-- RECORD EXCERPTS --
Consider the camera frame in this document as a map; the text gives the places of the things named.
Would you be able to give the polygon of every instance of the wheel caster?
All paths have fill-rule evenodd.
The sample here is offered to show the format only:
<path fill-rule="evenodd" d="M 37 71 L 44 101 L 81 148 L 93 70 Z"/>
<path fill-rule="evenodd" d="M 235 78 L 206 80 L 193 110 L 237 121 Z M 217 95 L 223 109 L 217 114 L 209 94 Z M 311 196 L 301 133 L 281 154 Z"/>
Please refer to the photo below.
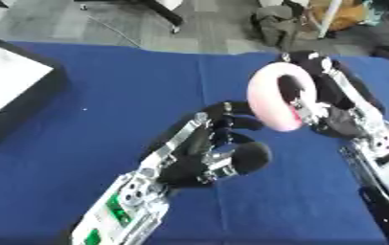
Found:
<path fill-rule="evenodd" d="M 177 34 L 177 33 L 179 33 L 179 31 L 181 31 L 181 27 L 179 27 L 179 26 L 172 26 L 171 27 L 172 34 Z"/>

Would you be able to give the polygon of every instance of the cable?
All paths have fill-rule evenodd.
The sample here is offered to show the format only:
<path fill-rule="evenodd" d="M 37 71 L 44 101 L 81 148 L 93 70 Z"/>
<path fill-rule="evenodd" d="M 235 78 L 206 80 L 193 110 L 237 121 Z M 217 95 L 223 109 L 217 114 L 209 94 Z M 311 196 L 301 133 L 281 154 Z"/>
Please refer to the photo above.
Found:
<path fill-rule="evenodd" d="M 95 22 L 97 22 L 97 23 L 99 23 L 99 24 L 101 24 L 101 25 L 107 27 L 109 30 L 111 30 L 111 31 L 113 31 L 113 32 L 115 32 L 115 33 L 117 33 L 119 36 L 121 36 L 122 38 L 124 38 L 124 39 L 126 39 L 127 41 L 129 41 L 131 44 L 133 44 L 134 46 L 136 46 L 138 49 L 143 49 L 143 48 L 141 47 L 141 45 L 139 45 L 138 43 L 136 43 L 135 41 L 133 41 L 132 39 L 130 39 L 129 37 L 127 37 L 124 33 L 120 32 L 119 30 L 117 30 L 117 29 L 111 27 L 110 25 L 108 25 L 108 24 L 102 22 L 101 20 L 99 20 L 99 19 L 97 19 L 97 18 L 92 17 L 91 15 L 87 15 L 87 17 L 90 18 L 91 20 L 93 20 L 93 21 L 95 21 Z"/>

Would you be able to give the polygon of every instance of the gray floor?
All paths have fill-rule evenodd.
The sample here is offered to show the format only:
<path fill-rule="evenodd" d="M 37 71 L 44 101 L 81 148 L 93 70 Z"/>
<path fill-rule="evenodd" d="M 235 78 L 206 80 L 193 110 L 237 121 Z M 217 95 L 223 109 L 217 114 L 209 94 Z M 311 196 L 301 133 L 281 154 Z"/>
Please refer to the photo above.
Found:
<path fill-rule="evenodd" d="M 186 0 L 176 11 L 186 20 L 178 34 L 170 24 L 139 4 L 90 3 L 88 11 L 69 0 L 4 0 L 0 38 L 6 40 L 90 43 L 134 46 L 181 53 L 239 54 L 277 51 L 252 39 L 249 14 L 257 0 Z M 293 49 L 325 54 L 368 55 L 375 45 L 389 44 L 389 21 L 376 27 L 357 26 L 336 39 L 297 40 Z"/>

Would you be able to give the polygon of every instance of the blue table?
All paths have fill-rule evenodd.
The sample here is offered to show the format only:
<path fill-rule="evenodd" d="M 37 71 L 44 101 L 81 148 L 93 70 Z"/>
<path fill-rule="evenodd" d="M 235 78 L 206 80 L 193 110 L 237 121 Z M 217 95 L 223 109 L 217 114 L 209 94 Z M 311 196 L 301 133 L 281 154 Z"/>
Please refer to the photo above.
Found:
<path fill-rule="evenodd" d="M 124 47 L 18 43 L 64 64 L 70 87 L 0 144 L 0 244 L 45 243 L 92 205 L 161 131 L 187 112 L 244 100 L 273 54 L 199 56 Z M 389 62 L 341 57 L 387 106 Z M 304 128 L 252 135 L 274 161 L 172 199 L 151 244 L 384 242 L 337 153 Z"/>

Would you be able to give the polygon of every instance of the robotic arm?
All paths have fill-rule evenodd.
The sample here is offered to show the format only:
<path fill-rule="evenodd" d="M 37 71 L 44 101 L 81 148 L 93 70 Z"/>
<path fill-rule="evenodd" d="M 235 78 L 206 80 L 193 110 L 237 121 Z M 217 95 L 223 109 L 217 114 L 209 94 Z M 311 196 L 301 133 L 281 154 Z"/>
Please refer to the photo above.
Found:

-- TO DO --
Go through the listing and copy each line that includes the string "Would".

-- REPLY --
Would you be able to give the polygon of every instance of the wheel caster?
Would you be able to give the polygon of every instance of the cable?
Would you be able to give the polygon of every instance of the gray floor?
Would you be able to give the polygon of every instance of the blue table?
Would you be able to give the polygon of every instance of the robotic arm?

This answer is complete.